■ ACTION ITEM
Go through the records below and copy out every line holding "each".

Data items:
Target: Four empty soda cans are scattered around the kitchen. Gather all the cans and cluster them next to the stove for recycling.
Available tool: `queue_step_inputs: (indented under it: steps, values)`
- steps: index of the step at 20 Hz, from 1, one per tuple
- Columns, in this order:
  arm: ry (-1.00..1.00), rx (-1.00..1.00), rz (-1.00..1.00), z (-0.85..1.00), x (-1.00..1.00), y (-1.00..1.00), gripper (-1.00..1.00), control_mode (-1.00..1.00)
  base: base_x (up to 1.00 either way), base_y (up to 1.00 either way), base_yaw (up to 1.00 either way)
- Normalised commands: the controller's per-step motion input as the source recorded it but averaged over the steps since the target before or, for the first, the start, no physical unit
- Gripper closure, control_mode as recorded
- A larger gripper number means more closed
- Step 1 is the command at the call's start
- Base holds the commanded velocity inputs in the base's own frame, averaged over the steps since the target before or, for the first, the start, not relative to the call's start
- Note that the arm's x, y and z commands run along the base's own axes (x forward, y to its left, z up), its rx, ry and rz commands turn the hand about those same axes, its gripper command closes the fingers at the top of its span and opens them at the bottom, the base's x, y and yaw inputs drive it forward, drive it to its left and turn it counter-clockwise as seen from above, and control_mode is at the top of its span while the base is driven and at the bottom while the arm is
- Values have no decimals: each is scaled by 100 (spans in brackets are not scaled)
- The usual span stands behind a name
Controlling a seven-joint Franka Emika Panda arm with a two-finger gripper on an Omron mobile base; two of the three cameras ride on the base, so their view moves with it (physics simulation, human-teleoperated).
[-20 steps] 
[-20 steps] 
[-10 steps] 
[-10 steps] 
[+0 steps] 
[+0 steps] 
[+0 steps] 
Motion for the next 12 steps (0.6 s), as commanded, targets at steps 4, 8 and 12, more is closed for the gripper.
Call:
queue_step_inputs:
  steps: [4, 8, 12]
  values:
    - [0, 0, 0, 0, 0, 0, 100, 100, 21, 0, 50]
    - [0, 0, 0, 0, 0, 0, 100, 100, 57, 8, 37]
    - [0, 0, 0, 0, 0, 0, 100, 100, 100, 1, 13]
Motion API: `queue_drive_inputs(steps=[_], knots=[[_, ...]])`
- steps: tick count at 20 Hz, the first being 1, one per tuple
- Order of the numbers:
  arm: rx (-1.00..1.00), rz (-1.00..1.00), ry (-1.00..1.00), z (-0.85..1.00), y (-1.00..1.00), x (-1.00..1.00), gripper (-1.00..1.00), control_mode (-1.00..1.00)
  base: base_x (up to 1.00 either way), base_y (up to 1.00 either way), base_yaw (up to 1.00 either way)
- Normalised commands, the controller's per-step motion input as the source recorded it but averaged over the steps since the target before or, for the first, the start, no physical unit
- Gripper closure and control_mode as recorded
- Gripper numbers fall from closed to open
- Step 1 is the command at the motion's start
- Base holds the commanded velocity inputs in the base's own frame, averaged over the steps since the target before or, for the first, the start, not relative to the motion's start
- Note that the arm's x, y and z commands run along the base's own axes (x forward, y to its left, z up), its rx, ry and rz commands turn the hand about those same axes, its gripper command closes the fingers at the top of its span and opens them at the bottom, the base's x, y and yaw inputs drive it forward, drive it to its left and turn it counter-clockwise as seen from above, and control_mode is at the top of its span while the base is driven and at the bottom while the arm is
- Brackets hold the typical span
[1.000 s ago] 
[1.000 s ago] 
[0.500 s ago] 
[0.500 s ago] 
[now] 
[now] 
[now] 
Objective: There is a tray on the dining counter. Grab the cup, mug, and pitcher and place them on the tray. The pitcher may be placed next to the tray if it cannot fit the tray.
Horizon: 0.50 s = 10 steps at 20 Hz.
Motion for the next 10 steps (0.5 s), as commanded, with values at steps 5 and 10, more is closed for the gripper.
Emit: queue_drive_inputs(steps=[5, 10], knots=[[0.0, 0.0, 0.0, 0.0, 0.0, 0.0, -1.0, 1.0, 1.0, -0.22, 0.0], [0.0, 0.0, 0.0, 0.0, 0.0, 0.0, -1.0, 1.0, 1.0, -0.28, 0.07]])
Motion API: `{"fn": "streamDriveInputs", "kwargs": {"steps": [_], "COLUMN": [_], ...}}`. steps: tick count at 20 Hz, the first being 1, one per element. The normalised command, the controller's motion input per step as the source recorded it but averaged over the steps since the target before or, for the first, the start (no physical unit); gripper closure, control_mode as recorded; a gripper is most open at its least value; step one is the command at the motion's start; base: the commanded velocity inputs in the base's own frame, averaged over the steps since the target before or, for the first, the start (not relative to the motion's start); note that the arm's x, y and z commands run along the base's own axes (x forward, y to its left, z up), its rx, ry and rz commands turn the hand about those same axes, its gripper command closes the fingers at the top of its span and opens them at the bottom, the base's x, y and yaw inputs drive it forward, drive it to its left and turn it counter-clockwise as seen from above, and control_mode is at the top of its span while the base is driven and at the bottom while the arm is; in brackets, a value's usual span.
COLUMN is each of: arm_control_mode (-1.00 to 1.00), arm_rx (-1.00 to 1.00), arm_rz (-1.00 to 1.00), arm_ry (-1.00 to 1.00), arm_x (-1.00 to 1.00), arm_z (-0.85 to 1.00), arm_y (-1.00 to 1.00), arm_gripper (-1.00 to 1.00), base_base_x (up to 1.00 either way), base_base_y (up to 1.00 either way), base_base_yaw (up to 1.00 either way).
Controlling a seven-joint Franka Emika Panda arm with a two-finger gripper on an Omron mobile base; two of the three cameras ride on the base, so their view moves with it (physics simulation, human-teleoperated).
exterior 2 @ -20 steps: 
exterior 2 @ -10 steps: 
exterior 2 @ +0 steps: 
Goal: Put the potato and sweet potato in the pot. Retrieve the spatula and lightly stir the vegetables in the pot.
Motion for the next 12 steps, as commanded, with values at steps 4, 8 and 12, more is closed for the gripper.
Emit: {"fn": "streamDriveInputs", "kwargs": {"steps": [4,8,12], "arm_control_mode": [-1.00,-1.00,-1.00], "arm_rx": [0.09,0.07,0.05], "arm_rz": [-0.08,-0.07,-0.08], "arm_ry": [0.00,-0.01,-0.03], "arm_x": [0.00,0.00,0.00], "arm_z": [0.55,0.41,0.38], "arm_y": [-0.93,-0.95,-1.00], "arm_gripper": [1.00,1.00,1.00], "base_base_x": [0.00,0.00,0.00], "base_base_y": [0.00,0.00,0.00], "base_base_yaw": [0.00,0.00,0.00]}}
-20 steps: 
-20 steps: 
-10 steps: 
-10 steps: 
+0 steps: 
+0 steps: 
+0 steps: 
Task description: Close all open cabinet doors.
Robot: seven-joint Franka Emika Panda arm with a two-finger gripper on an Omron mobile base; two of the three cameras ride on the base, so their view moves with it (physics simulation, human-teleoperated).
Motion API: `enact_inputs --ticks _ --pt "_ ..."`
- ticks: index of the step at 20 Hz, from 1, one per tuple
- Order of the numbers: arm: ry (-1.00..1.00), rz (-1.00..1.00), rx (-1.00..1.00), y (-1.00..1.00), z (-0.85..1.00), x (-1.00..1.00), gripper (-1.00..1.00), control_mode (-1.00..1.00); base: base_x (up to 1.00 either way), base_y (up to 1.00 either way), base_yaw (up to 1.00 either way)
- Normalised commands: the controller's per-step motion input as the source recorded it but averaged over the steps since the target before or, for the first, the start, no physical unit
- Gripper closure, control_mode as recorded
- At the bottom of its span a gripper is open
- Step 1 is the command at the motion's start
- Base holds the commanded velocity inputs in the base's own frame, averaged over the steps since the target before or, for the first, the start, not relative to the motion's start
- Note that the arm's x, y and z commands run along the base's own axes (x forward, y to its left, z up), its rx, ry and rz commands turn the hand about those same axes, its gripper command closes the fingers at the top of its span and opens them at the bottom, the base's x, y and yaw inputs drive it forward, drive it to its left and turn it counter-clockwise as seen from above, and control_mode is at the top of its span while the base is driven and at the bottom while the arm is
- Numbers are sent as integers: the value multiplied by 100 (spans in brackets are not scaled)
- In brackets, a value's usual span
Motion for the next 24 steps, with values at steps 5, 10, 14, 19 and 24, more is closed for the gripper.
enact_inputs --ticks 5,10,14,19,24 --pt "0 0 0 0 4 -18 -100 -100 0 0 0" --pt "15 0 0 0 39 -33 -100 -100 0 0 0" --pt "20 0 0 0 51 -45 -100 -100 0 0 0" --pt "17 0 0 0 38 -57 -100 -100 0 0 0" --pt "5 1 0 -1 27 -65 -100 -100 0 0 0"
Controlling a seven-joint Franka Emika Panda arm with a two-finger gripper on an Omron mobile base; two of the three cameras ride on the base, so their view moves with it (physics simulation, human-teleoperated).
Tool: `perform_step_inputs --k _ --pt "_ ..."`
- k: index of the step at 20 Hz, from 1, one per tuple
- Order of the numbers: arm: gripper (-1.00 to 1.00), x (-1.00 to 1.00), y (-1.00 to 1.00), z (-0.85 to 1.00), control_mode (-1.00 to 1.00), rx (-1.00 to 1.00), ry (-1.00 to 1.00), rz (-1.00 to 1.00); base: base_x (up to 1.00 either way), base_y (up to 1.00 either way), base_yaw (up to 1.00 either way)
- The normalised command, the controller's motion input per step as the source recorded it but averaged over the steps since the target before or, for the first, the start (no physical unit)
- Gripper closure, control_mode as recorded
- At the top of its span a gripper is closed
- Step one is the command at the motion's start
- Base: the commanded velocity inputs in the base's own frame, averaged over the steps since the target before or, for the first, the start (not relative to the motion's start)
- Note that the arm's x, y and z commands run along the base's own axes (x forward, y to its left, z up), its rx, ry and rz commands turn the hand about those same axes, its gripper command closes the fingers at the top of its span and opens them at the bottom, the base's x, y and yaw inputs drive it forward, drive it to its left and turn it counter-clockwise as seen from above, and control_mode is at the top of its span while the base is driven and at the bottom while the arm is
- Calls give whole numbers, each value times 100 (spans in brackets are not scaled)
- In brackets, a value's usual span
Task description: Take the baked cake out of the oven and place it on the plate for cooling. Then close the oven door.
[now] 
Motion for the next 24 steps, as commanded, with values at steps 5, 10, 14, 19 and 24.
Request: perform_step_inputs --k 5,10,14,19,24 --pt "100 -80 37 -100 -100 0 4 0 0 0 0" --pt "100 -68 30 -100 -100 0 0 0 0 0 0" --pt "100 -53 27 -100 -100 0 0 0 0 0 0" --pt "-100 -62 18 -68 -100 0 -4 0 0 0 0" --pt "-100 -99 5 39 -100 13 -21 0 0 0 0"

■ RESPONSE FOR THIS EXERCISE
- Values have no decimals: each is scaled by 100 (spans in brackets are not scaled)
COLUMN is each of: arm_control_mode (-1.00 to 1.00), arm_rx (-1.00 to 1.00), arm_rz (-1.00 to 1.00), arm_ry (-1.00 to 1.00), arm_x (-1.00 to 1.00), arm_z (-0.85 to 1.00), arm_y (-1.00 to 1.00), arm_gripper (-1.00 to 1.00), base_base_x (up to 1.00 either way), base_base_y (up to 1.00 either way), base_base_yaw (up to 1.00 either way).
- Calls give whole numbers, each value times 100 (spans in brackets are not scaled)

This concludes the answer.